La découverte du contenu du projet de loi pour le renseignement a stupéfait un bon nombre d’observateurs de la société française. Des défenseurs des libertés au président de la commission du contrôle des écoutes Jean-Marie Delarue, en passant par un commissaire principal honoraire de la police nationale, font connaître leur désaccord et leur inquiétude sur ce projet aux contours flous, à la possibilité de dérives importantes mais aussi par son orientation générale, qui n’est pas celle d’origine, liée aux attentats du 7 et 9 janvier 2015.

Le terrorisme brandi en février — pour justifier cet arsenal de surveillance — n’est en réalité qu’une petite partie immergée de l’iceberg du « projet renseignement » de Bernard Cazeneuve et Manuel Valls. Les « intérêts économiques et scientifiques » de la France sont inclus dans les autorisations administratives de surveillance, mais aussi « l’exécution des engagements européens et internationaux de la France ». Comme « la prévention des violences collectives de nature à porter atteinte à la paix publique ». Ce projet de loi, sans l’autorisation d’un juge et à la seule discrétion des services gouvernementaux permet donc de mettre absolument n’importe qui pour à peu près n’importe quel motif sous écoute, géolocalisation ou interception de ses communications sans aucune garantie judiciaire. Pourquoi et comment un pouvoir politique peut-il en venir à vouloir faire passer un tel projet ?
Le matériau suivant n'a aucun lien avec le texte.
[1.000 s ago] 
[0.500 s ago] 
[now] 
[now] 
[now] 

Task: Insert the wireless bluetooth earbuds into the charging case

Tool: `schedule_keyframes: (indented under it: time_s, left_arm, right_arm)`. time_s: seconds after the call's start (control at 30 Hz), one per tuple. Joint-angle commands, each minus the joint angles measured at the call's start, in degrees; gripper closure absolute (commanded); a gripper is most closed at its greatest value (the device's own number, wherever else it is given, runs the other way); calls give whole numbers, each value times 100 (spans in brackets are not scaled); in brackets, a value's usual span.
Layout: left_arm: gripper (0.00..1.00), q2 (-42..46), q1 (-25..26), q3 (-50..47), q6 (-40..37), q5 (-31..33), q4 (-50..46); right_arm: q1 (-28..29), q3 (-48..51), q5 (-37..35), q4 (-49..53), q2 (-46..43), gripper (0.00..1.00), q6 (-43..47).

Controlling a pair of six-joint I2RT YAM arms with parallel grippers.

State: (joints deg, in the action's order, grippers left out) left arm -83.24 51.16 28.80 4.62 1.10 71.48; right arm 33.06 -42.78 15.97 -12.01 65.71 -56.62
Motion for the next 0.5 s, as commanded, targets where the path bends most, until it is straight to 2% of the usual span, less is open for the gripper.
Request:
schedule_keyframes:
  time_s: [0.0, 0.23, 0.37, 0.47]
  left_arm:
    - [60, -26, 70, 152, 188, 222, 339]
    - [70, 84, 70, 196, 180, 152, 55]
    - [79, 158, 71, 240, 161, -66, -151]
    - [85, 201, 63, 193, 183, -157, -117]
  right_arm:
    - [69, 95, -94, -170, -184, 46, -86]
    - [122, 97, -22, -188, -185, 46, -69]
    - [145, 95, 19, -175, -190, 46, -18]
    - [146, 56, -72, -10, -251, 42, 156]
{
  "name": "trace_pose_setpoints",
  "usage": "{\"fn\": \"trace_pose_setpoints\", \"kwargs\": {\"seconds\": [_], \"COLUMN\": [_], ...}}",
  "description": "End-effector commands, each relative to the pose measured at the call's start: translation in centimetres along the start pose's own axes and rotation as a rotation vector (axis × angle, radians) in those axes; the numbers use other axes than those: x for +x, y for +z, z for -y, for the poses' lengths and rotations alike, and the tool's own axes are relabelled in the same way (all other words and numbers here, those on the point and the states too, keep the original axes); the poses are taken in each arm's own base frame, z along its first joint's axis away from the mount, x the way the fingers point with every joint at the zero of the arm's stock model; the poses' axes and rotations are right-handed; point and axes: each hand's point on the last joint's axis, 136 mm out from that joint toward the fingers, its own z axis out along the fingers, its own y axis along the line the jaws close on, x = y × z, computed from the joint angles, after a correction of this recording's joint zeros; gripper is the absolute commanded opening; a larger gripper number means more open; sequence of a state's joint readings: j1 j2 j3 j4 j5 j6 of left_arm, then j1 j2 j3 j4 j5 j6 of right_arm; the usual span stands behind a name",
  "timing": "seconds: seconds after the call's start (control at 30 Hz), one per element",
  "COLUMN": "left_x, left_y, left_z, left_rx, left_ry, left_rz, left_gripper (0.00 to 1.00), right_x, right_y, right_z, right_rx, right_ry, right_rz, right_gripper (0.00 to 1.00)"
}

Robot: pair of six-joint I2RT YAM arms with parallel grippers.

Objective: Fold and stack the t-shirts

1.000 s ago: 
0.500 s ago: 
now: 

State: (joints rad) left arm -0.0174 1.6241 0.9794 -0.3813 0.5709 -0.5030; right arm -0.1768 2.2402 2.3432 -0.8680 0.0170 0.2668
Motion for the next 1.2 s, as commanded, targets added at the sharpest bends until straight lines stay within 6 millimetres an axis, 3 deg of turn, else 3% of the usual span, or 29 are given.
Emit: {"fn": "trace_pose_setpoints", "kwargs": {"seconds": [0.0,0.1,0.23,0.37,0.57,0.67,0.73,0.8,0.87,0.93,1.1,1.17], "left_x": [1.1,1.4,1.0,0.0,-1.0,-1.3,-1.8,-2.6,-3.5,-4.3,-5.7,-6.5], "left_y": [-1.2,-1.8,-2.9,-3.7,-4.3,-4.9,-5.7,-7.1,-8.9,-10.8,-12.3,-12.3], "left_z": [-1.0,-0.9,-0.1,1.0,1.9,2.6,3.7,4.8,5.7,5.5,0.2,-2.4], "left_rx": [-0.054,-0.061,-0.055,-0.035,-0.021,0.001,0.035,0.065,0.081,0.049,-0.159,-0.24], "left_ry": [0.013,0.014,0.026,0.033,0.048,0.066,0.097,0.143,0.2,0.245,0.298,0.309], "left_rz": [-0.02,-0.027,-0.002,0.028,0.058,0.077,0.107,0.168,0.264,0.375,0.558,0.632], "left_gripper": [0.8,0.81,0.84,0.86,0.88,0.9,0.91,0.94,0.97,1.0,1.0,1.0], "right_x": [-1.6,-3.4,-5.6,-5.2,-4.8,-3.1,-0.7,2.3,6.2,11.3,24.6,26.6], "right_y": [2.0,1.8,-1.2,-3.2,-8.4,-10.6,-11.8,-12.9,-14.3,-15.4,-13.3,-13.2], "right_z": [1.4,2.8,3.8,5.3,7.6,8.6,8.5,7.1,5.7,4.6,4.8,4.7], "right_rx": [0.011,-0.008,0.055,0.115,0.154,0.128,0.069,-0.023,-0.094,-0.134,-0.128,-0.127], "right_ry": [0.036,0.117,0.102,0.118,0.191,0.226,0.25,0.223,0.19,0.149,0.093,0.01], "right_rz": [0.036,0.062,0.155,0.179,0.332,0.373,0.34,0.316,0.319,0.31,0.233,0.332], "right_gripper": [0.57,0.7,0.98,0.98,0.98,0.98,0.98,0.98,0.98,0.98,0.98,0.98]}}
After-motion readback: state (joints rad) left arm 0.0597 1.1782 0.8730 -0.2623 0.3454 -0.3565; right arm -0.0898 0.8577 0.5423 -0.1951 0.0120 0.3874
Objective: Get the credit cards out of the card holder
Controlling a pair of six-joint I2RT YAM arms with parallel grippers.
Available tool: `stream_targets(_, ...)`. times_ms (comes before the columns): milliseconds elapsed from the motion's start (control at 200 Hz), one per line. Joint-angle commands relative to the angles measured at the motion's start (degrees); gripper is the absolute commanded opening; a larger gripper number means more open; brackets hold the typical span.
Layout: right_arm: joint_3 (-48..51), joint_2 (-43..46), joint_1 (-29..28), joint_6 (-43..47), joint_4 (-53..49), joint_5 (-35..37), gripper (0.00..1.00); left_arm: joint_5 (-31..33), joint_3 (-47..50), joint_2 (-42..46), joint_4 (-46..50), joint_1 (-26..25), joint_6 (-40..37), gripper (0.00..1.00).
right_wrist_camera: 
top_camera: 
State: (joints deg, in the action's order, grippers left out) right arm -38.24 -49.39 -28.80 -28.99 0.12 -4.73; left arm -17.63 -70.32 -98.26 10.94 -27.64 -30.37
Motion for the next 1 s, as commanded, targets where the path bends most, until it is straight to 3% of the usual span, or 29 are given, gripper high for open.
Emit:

Quelque chose est en train de se passer…

L’idée que les habitants de ce pays et le pouvoir en place sont en conflit larvé est une évidence. Les sondages (74% davis défavorables), comme les résultats des urnes démontrent que la population dans sa très grande majorité rejette, avec une très grande force, la politique du pouvoir socialiste, comme son personnel. François Hollande est très certainement le président le plus détesté de tous les temps. La grogne populaire est impressionnante pour qui fait l’effort de se promener dans l’Hexagone. Le vote Front national comme l’abstention, en sont une première expression. Expression profondément reliée à plusieurs phénomènes : les reniements politiques de Hollande et les scandales à répétition liés à la corruption. Le « tous pourris » n’est plus une expression populiste réservée à une petite frange de la population, elle est partagée par le plus grand nombre.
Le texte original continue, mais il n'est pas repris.